A Bio-Inspired Interactive Soft Machine Integrated with Embodied Highly Stretchable, Multifunctional Electronic Circuit

The octopus's tentacles have unique sensing and locally computing capabilities, contributing to their extraordinary manipulation in complex environments. In this study, we imitate this unique feature of octopus tentacles and implement a bio-inspired soft tentacle robot that integrates highly deformable sensors and control circuits. In particular, we integrate IC chips, electronic components, and flexible sensing (suction, bending, and temperature sensing) through printing and transferring liquid metal circuits onto stretchable silicone substrate.
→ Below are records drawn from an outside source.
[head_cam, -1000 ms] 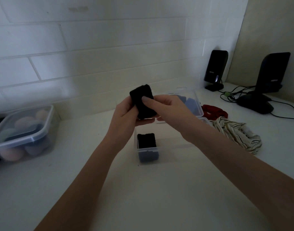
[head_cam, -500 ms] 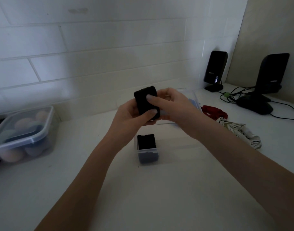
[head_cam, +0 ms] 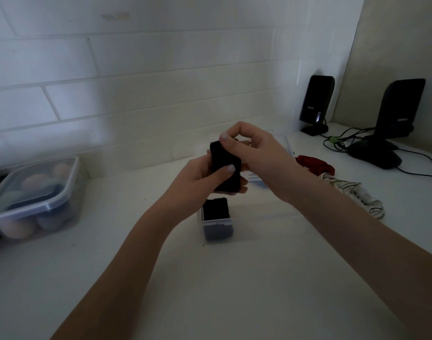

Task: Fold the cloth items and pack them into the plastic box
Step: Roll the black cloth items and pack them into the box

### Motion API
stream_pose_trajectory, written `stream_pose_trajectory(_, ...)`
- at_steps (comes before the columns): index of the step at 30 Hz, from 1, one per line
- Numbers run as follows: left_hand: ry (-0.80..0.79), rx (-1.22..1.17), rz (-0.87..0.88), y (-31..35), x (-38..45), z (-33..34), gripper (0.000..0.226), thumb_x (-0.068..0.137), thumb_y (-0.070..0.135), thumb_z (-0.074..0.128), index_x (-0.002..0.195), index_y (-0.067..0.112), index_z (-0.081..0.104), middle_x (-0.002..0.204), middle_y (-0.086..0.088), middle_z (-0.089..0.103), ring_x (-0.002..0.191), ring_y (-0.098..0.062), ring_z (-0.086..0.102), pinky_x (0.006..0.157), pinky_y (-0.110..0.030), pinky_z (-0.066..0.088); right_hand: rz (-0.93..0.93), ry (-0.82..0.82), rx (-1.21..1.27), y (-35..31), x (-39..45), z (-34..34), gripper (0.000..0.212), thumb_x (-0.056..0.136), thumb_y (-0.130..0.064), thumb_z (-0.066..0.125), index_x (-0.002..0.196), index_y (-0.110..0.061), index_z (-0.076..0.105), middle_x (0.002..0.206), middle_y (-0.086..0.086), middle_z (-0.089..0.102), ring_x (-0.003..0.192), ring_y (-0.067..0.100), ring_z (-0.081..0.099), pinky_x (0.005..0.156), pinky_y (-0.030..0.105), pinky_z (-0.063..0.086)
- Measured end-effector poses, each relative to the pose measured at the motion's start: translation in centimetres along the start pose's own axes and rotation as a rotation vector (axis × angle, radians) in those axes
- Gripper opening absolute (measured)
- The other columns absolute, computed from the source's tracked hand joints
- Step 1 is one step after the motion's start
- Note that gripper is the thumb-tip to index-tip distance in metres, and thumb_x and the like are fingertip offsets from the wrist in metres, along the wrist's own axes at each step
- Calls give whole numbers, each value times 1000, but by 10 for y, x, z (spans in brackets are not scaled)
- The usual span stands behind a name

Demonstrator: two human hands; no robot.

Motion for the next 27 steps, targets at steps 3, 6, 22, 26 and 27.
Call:
stream_pose_trajectory(3,2,43,-6,-1,0,0,15,94,11,46,99,18,59,75,6,75,73,-16,73,71,-23,58,-11,-37,-51,-3,-1,2,16,92,-19,56,99,-10,67,85,8,69,58,-2,60,50,10,43)
stream_pose_trajectory(6,-10,58,-12,-1,0,1,16,95,8,45,95,16,59,73,6,73,70,-14,72,69,-23,58,-27,-42,-97,-6,-2,1,20,91,-21,57,102,-12,71,86,7,70,62,12,54,52,17,44)
stream_pose_trajectory(22,154,-18,-46,-7,1,-15,53,82,47,44,109,5,62,99,-16,71,87,-29,73,70,-38,60,-64,-35,-40,-13,-1,-1,16,86,-9,62,98,-2,71,90,10,72,90,13,68,86,22,55)
stream_pose_trajectory(26,198,-4,-22,-5,0,-22,33,94,30,44,101,6,67,92,-15,73,82,-26,73,69,-32,59,-6,-86,-56,-7,0,0,24,89,-12,59,108,-3,68,100,13,71,94,12,68,84,17,54)
stream_pose_trajectory(27,214,6,-15,-5,0,-25,31,95,26,44,98,5,67,89,-15,73,80,-24,73,66,-28,59,8,-103,-66,-6,0,1,25,89,-13,59,110,-3,67,101,12,71,94,12,67,84,16,53)
Point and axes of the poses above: each hand's wrist, its own x-axis towards the middle knuckle, its own z-axis out of the palm, y = z × x, the point moved 10 cm from there along x, towards the middle knuckle
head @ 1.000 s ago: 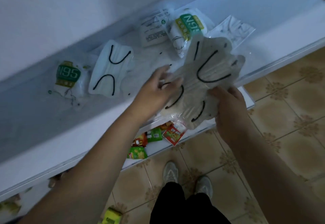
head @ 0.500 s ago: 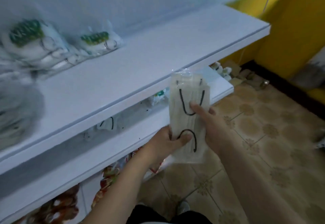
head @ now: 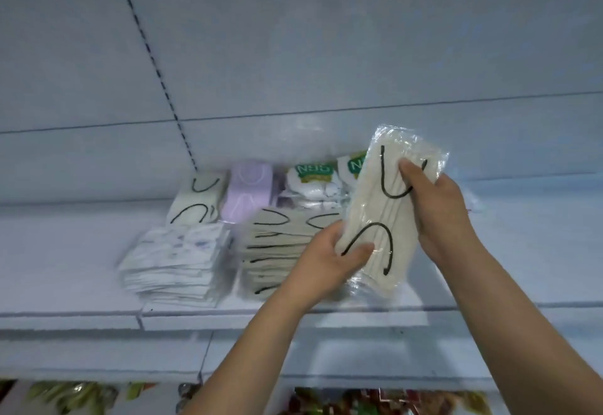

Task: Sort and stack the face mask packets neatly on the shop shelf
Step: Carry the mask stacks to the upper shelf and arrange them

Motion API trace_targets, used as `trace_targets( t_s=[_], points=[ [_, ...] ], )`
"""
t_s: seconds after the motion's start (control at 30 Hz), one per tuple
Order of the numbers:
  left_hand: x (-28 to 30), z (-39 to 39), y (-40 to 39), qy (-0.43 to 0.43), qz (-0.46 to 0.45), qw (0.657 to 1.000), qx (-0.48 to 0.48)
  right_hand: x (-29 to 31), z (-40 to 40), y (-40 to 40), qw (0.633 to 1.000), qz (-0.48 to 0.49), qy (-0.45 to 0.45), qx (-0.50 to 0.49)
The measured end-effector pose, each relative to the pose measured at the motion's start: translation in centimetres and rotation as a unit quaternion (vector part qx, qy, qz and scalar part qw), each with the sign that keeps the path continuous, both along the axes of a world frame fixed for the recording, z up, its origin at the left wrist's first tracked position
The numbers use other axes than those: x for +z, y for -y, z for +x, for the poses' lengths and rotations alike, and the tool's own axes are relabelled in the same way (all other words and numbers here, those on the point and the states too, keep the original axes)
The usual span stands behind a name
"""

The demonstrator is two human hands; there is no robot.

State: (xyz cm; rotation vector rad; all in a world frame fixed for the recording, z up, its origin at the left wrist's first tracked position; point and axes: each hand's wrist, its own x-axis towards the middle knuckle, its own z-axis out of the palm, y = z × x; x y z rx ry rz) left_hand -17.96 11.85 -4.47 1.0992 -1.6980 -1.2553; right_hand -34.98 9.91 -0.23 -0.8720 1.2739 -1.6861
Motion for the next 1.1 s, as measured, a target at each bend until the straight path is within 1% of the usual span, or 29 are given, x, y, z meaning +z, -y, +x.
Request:
trace_targets(
  t_s=[0.1,0.23,0.27,0.33,0.4,0.43,0.47,0.57,0.63,0.67,0.7,0.73,0.77,0.8,0.83,0.87,0.93,1.0,1.1],
  points=[
    [1.6,6.8,2.5,-0.004,-0.010,0.997,0.073,0.9,6.2,4.4,0.999,0.003,0.003,0.039],
    [1.9,13.8,5.1,0.011,0.043,0.995,0.088,1.6,11.6,8.7,0.997,0.022,-0.012,0.066],
    [1.8,14.9,5.9,0.010,0.045,0.994,0.097,1.8,11.9,9.3,0.997,0.024,-0.017,0.068],
    [1.7,16.4,7.7,-0.005,0.037,0.989,0.144,1.8,11.1,9.9,0.996,0.029,-0.062,0.064],
    [1.8,17.1,9.9,-0.030,0.035,0.979,0.198,1.4,9.6,9.3,0.990,0.062,-0.109,0.058],
    [1.8,17.1,10.9,-0.032,0.030,0.977,0.210,0.8,8.7,8.9,0.987,0.086,-0.126,0.051],
    [1.6,16.8,11.9,-0.016,0.019,0.977,0.213,0.2,7.9,8.4,0.983,0.111,-0.140,0.045],
    [0.8,15.8,13.7,0.081,-0.029,0.973,0.212,-1.8,6.4,7.1,0.968,0.179,-0.169,0.048],
    [0.3,15.0,14.0,0.155,-0.052,0.968,0.193,-3.1,5.9,6.9,0.954,0.203,-0.214,0.051],
    [0.1,14.7,13.9,0.224,-0.068,0.956,0.179,-3.8,5.9,6.9,0.944,0.213,-0.247,0.050],
    [-0.2,14.2,14.0,0.312,-0.093,0.931,0.167,-4.4,6.0,7.0,0.930,0.223,-0.287,0.050],
    [-0.4,13.6,14.0,0.396,-0.132,0.896,0.153,-5.0,6.0,7.0,0.914,0.232,-0.327,0.054],
    [-0.6,13.1,14.1,0.446,-0.178,0.866,0.138,-5.4,6.4,7.0,0.898,0.242,-0.363,0.066],
    [-0.6,12.4,14.1,0.465,-0.217,0.852,0.105,-6.0,6.5,7.0,0.885,0.252,-0.385,0.075],
    [-0.7,11.6,14.3,0.470,-0.240,0.848,0.052,-6.4,6.5,7.0,0.879,0.261,-0.391,0.078],
    [-0.7,10.9,14.4,0.475,-0.242,0.846,-0.011,-6.7,6.5,7.0,0.879,0.272,-0.383,0.081],
    [-0.9,10.2,14.5,0.485,-0.195,0.845,-0.111,-7.0,6.2,6.8,0.888,0.282,-0.351,0.091],
    [-1.1,10.1,14.6,0.496,-0.173,0.839,-0.142,-7.1,5.9,6.5,0.902,0.272,-0.325,0.080],
    [-0.6,10.2,14.3,0.513,-0.188,0.822,-0.161,-7.1,5.9,5.8,0.921,0.232,-0.308,0.062]
  ],
)
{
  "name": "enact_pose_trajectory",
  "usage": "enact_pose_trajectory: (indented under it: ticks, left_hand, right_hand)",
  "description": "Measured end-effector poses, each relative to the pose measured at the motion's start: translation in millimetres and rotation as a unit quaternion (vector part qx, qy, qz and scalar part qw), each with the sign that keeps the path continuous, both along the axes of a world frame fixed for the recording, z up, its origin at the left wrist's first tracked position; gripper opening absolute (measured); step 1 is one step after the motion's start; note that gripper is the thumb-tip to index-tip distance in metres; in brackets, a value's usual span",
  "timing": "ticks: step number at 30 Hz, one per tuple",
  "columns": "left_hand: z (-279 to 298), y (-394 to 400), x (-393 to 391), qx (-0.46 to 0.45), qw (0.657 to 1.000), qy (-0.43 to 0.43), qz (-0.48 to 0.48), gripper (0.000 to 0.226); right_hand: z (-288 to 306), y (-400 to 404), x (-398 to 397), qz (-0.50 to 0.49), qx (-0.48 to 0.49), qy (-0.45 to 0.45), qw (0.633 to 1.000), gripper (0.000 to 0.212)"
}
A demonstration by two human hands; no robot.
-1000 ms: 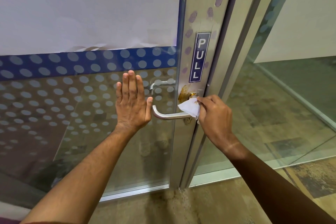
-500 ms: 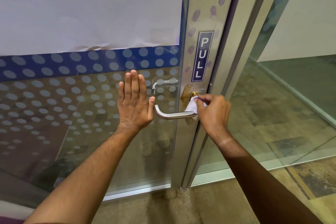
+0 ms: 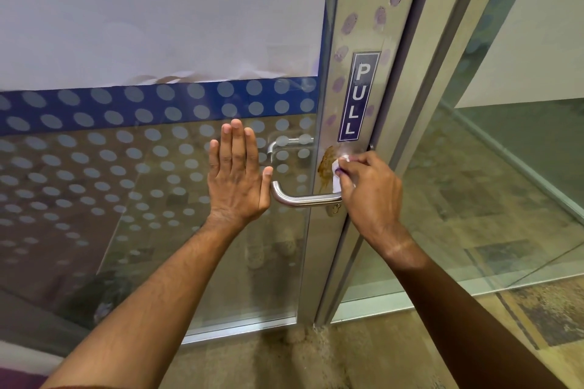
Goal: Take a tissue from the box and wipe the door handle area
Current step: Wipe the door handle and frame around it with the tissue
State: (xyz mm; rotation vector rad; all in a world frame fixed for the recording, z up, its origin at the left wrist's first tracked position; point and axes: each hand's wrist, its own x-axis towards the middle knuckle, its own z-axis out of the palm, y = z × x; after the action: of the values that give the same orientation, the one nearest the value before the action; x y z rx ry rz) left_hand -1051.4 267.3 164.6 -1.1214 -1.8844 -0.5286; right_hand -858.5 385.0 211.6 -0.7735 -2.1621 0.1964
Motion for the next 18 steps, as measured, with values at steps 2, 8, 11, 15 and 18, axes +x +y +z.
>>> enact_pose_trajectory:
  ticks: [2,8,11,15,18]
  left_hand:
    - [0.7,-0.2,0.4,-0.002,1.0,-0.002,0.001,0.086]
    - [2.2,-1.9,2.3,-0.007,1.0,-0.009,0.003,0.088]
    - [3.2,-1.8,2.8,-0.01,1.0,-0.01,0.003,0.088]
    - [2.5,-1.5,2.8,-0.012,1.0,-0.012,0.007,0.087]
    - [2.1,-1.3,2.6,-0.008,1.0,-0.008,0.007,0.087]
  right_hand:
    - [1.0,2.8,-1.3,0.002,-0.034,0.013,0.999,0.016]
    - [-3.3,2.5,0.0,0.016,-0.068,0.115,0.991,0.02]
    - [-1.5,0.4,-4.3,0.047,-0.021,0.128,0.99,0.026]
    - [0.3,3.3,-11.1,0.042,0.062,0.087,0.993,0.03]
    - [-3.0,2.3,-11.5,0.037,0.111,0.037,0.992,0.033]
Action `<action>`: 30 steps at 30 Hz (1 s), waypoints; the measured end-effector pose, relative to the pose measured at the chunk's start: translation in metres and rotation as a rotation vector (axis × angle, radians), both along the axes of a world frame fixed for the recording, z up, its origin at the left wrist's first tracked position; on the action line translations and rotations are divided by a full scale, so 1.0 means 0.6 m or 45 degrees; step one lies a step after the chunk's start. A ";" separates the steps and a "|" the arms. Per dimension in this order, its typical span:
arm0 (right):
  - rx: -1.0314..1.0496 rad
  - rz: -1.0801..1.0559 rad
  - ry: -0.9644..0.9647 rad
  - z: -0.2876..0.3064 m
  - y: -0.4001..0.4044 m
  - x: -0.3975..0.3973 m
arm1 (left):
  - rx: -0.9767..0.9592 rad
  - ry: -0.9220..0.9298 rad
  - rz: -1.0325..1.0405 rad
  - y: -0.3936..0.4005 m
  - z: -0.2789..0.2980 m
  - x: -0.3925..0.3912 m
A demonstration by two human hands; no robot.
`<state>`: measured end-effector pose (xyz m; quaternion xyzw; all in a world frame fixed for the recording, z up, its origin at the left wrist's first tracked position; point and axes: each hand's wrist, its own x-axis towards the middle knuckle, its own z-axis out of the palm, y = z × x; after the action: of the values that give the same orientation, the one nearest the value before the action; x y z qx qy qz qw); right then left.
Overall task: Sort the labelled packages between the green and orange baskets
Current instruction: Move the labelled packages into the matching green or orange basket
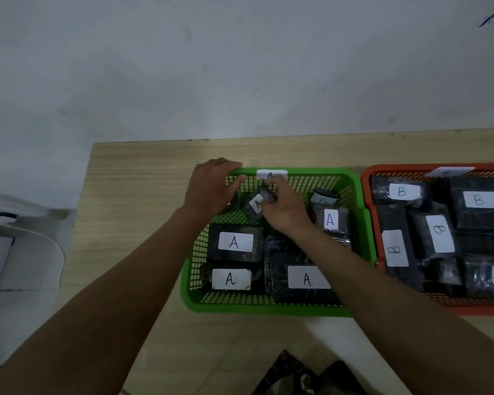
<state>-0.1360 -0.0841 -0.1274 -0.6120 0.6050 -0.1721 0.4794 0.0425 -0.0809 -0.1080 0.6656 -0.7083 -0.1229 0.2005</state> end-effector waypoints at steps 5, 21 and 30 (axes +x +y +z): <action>-0.090 -0.003 0.192 -0.009 0.016 0.001 | 0.030 0.079 0.055 -0.007 -0.006 0.003; -0.400 0.346 0.955 0.054 -0.017 -0.022 | 0.020 0.064 0.036 -0.006 -0.019 0.005; -0.019 0.768 1.170 0.061 -0.042 -0.053 | 0.000 0.025 0.026 -0.002 -0.023 0.006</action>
<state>-0.1678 -0.1092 -0.0911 -0.7738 0.5486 0.2537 0.1894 0.0459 -0.0822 -0.1220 0.6716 -0.6995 -0.1272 0.2086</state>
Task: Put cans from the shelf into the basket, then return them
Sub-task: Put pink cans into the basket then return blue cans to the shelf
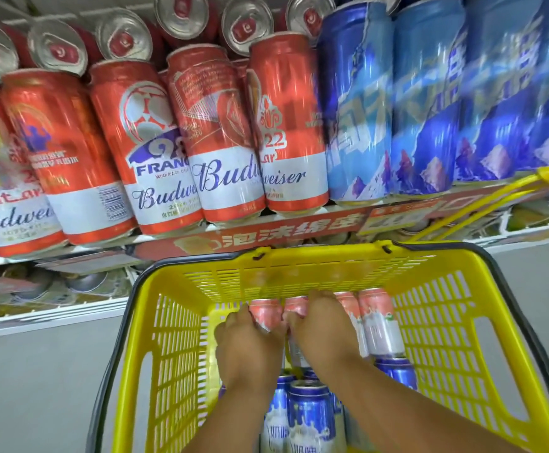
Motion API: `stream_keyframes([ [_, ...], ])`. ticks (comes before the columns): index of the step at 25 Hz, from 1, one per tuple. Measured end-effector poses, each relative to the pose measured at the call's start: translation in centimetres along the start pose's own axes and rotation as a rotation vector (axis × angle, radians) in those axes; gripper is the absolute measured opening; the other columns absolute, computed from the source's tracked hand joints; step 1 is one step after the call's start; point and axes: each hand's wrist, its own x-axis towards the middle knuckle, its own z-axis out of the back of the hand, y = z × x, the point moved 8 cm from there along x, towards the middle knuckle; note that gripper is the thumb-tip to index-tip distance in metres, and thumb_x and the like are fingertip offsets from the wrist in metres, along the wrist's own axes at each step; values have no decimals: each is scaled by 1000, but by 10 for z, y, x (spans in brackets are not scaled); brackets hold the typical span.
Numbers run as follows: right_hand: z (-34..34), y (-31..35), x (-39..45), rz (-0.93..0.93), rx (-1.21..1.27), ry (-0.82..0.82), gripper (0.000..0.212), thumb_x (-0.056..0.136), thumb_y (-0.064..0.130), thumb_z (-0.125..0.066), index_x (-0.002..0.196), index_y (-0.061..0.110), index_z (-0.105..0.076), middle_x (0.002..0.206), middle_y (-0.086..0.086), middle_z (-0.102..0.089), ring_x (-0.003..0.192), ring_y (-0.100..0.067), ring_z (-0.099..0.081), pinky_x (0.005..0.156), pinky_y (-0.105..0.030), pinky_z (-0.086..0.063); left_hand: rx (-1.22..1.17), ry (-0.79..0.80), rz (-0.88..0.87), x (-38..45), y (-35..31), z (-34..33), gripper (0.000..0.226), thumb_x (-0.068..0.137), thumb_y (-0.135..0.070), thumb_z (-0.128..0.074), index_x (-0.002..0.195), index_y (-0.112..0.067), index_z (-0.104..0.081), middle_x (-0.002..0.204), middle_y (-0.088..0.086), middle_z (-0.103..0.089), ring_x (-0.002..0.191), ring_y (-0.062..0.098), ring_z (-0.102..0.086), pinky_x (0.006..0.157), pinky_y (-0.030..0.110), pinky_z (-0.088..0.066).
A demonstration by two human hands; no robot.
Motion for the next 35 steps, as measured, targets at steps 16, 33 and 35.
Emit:
stream_keyframes([
  [16, 36, -14, -37, 316, -72, 97, 45, 98, 42, -37, 130, 18, -58, 131, 1, -56, 120, -21, -56, 96, -29, -49, -20, 170, -162, -36, -8, 26, 40, 92, -38, -66, 127, -20, -59, 116, 1, -63, 108, 24, -60, 83, 21, -45],
  [33, 246, 92, -149, 426, -395, -197, 71, 98, 63, -15, 157, 25, -25, 166, -3, -15, 154, -22, -6, 123, -47, -14, 501, -281, -553, -158, -131, 250, 74, 93, -67, -40, 157, -31, -34, 166, 6, -26, 155, 29, -15, 123, 51, -20],
  [35, 279, 110, -167, 431, -399, -203, 73, 97, 65, -13, 156, 25, -28, 165, -2, -17, 154, -22, -5, 123, -48, -14, 504, -299, -537, -175, -147, 285, 75, 91, -70, -37, 156, -32, -35, 166, 5, -24, 155, 29, -15, 124, 50, -19],
])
Electronic intelligence was embedded into the tentacle. As a result, the tentacle can perceive and processes information, thus endow grasping decision and altering control parameters. Then, we realize the interactive control of the prototype with one human finger. We designed a liquid metal sensing circuit and embedded three vacuum suction cups for haptic feedback. The results show that the tentacle prototype with an integrated sensing-control circuit can reconstruct its bending curve. The robot system can complete the tasks of identifying and avoiding obstacles, detecting and closed-loop grasping objects in an unstructured environment. Through the suction haptic feedback, one can operate the bio-inspired prototype to search, grasp and fetch the target object without visual information. This paper provides a new method for soft robots that operate in unstructured environments and interact safely with humans.